Why do I write like I'm running out of time?

I worry that if I am not talking, tweeting, writing about what trans people are experiencing right now, there are cis people who won't know how bad it is.
Why do I write like I'm running out of time?

[CW: suicidal ideation, Club Q shootings, genocide of trans people, transphobia]

Why do I write like I'm running out of time? Because I used to think I was going to kill myself.

I thought about killing myself for the first time when I was eighteen. By the time I was nineteen and had started antidepressants, the future I'd imagined for myself before starting university felt impossibly out of reach. Sometime after that, part of me started believing that my suicide was inevitable. For a significant amount of the last five years, my aim was not to get through another day, but another hour, another minute, another ten seconds.

I repeatedly asked myself why I was forcing myself to keep going when it hurt so much, when it was so hard. The voice in my head that screamed at me to kill myself was so loud that I couldn't remember what it felt like when it wasn't screaming.

When people told me that I was young, that I needed to rest, that there would be time to do everything I wanted to later, I wanted to scream just as loudly. I genuinely didn't believe that I had time or that I would get to grow up. I couldn't picture what twenty-five would look like for, let along thirty, let alone forty. I thought my life would end in my early twenties, and I was determined to do as much as I could before my time was up. To write as much as I could.

I don't think I realised how deeply I'd internalised the idea that suicide was inevitable for me until earlier this year. While the future I'd imagined for myself at eighteen was gone, I started to imagine a new one. As I clawed my way out of the worst and longest depressive low I've ever experienced, I began planning ahead not just in weeks but in months, in years. I dared to think about a future where I don't just survive the next ten seconds, but thrive in a life I've built for myself. It feels reckless. It feels incredible.

And yet the drive to write everything, right away, hasn't gone. I'm better at resting, at listening to my body and taking care of myself, but the urge remains.

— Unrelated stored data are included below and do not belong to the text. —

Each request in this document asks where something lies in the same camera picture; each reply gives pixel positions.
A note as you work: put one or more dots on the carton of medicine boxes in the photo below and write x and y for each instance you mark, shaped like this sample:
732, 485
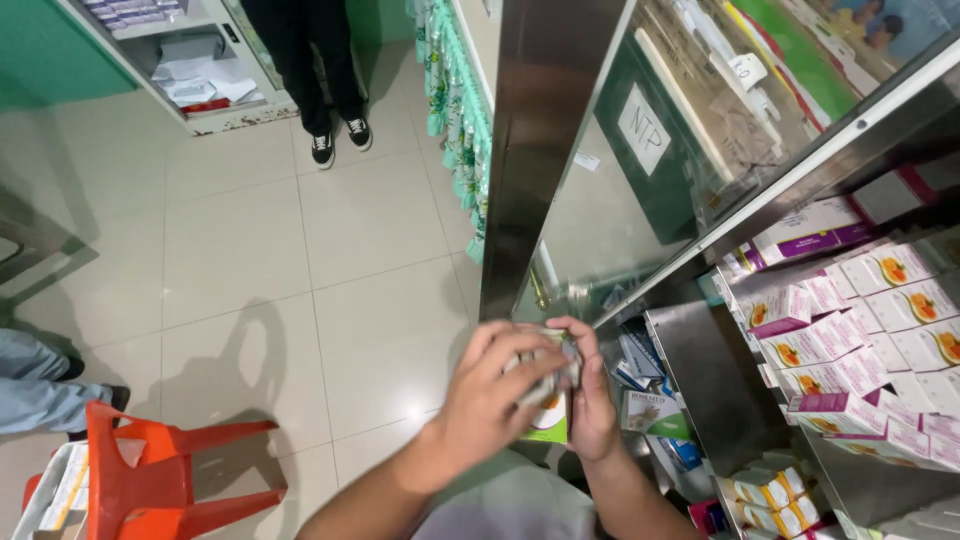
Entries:
64, 480

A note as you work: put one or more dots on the green white medicine box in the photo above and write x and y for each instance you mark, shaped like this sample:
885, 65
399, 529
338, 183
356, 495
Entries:
551, 426

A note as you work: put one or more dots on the person's grey shirt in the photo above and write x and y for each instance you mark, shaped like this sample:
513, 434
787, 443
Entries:
510, 502

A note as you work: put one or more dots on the person's right hand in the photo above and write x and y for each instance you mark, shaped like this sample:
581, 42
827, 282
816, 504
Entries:
594, 409

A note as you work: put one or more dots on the silver blister strip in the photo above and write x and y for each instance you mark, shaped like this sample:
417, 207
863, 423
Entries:
564, 367

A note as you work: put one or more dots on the green white glove box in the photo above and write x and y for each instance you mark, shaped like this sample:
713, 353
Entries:
654, 416

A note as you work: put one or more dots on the row of purple white boxes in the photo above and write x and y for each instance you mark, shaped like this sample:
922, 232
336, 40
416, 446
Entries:
810, 236

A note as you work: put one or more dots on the white paper label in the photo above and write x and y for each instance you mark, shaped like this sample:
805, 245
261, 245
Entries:
643, 129

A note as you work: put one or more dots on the white metal cabinet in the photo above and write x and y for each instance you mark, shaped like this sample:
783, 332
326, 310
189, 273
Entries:
195, 45

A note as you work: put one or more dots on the pile of pink white boxes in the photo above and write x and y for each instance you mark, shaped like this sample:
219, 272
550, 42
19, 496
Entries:
862, 352

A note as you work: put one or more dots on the person's left fingers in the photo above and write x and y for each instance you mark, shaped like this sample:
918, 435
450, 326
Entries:
525, 352

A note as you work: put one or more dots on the yellow green medicine boxes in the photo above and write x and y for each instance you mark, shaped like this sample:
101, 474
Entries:
776, 499

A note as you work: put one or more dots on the blue white packets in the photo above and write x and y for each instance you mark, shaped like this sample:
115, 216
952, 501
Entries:
637, 356

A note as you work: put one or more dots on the orange plastic stool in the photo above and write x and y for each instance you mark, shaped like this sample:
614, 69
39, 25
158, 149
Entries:
142, 472

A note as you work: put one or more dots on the green floral curtain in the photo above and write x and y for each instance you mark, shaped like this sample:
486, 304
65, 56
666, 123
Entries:
457, 105

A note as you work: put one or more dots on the heap of white papers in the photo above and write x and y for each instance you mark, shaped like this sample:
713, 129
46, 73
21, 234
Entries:
202, 82

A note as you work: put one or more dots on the person's right fingers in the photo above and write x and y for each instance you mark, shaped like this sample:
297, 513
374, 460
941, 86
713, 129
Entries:
586, 346

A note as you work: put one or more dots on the person's left hand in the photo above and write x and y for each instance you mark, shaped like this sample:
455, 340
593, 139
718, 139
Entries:
480, 405

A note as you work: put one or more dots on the small white paper tag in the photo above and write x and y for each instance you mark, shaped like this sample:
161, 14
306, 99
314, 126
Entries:
748, 71

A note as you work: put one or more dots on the steel cabinet with glass door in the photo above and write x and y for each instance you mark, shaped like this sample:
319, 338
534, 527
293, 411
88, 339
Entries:
570, 150

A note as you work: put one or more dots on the pink small box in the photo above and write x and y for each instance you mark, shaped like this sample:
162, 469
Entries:
709, 517

Why do I still write like I'm running out of time? Because there are people in the world trying to stop trans people existing - and right now it feels like they're winning. They are a minority, but they're loud and powerful and I don't know any trans person who isn't scared right now.

In my last newsletter, I mentioned that I spent the whole of Trans Awareness Week trying to write the perfect newsletter that would explain to cis people the week's importance and summarise all my anger and fear about the state of trans rights in the world right now. I felt so much pressure to write something that was a powerful and emotive call to action, because Trans Awareness Week is one of the rare times when cis people might actually pay attention when we tell them that we're dying. That we're being killed.

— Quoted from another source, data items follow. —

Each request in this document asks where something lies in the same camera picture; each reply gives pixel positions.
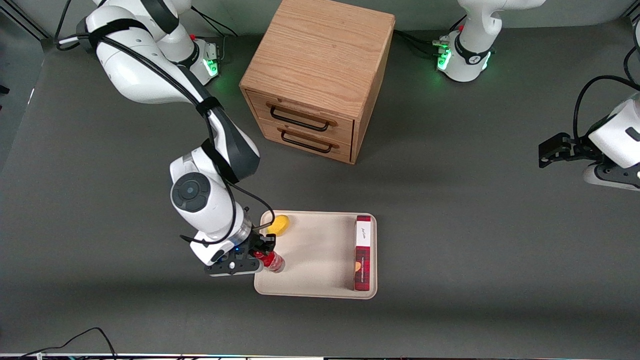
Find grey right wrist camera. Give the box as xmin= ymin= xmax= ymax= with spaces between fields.
xmin=203 ymin=255 xmax=265 ymax=278

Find yellow lemon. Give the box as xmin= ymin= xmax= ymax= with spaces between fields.
xmin=266 ymin=214 xmax=291 ymax=237

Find wooden drawer cabinet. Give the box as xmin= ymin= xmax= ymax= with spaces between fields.
xmin=239 ymin=0 xmax=396 ymax=165

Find black right arm base cables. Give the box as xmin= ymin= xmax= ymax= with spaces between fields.
xmin=189 ymin=6 xmax=239 ymax=62

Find black right arm wrist cable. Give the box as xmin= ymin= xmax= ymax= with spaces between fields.
xmin=55 ymin=19 xmax=277 ymax=247

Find black arm wrist cable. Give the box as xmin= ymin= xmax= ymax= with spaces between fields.
xmin=573 ymin=46 xmax=640 ymax=144
xmin=55 ymin=19 xmax=277 ymax=247

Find black left arm wrist cable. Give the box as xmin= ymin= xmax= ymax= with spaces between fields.
xmin=573 ymin=46 xmax=640 ymax=144

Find black wire drawer handle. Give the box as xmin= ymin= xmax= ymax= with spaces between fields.
xmin=266 ymin=102 xmax=339 ymax=133
xmin=277 ymin=127 xmax=340 ymax=154

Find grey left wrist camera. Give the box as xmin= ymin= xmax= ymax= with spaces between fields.
xmin=582 ymin=162 xmax=640 ymax=192

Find red plaid carton box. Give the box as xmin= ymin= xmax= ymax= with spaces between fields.
xmin=354 ymin=215 xmax=372 ymax=292

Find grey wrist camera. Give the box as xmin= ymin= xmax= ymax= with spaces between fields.
xmin=203 ymin=255 xmax=265 ymax=278
xmin=582 ymin=162 xmax=640 ymax=192

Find black left arm base cables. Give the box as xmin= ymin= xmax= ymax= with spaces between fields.
xmin=393 ymin=15 xmax=468 ymax=59

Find black cable at table edge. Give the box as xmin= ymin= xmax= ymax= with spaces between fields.
xmin=19 ymin=327 xmax=119 ymax=359

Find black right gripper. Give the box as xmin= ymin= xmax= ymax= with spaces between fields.
xmin=235 ymin=232 xmax=277 ymax=263

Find black arm base cables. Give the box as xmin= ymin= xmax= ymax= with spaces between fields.
xmin=189 ymin=6 xmax=239 ymax=62
xmin=393 ymin=15 xmax=468 ymax=59

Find beige plastic tray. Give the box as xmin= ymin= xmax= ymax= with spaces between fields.
xmin=253 ymin=210 xmax=378 ymax=300

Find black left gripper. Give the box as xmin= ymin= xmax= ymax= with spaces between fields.
xmin=538 ymin=132 xmax=603 ymax=169

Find wooden drawer front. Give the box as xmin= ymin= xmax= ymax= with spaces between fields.
xmin=259 ymin=119 xmax=354 ymax=164
xmin=246 ymin=90 xmax=355 ymax=147

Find red coke bottle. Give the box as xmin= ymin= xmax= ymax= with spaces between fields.
xmin=255 ymin=251 xmax=286 ymax=274

You see, even though I no longer see my suicide as inevitable, it doesn't feel safe to be a trans person. I could give you stats: the increase in reported hate crime against trans people; the percentage of trans youth who have tried to take their own life; the number of trans people who have been murdered so far this year - and that still wouldn't capture the people who have died on the waiting list for gender affirming care. I feel so angry and helpless, and it feels like all I can do is write.

After the Club Q shooting on the eve of Trans Day of Remembrance, I messaged a friend. I feel like I should write something, I told them. Something that tries to be powerful and evocative and make cis straight people care that we're being killed. But also am I doing that because I want to, because it will help me process my grief, or because I feel like I have to?

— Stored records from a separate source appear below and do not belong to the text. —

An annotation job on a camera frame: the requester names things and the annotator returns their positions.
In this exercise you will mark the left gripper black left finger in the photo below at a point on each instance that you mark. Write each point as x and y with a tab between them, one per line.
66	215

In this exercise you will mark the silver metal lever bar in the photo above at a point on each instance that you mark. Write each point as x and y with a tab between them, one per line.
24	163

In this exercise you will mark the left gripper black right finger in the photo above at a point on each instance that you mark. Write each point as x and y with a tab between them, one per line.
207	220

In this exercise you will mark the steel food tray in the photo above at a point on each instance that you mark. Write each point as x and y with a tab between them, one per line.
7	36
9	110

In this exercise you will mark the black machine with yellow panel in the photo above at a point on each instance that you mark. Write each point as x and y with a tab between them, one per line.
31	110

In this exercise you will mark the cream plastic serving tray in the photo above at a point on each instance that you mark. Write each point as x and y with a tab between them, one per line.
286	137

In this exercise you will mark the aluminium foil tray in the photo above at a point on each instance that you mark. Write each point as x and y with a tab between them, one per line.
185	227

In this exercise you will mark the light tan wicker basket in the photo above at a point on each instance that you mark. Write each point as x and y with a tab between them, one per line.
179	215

I've said this before and I will no doubt say this again: I worry that if I am not talking, tweeting, writing about what trans people are experiencing right now, there are cis people who won't know how bad it is. It feels like trans people are screaming as our rights are being taken away and no one is listening. I'm not saying cis people are ignoring us, but there simply isn't coverage or knowledge of what's happening - making me feel it's my responsibility to inform and educate people.

I'm aware this isn't healthy. I'm working on that.

Why do I write like I'm running out of time? Because I am scared, and writing feels like the only thing I can do that might, just maybe, make a difference. Because I still forget that I am allowed to step away, that however much this matters to me - personally and politically - I will be no help to anyone if I don't take care of myself first. Because I am young and foolish enough to feel like the entire weight of this pain is mine alone, and I have to remind myself that it is not.

I write like I'm running out of time because I'm still unlearning the lies the world tells us about what happens to trans people. I still have to remind myself that I do get to grow up, to thrive. I'll get there though: I have time.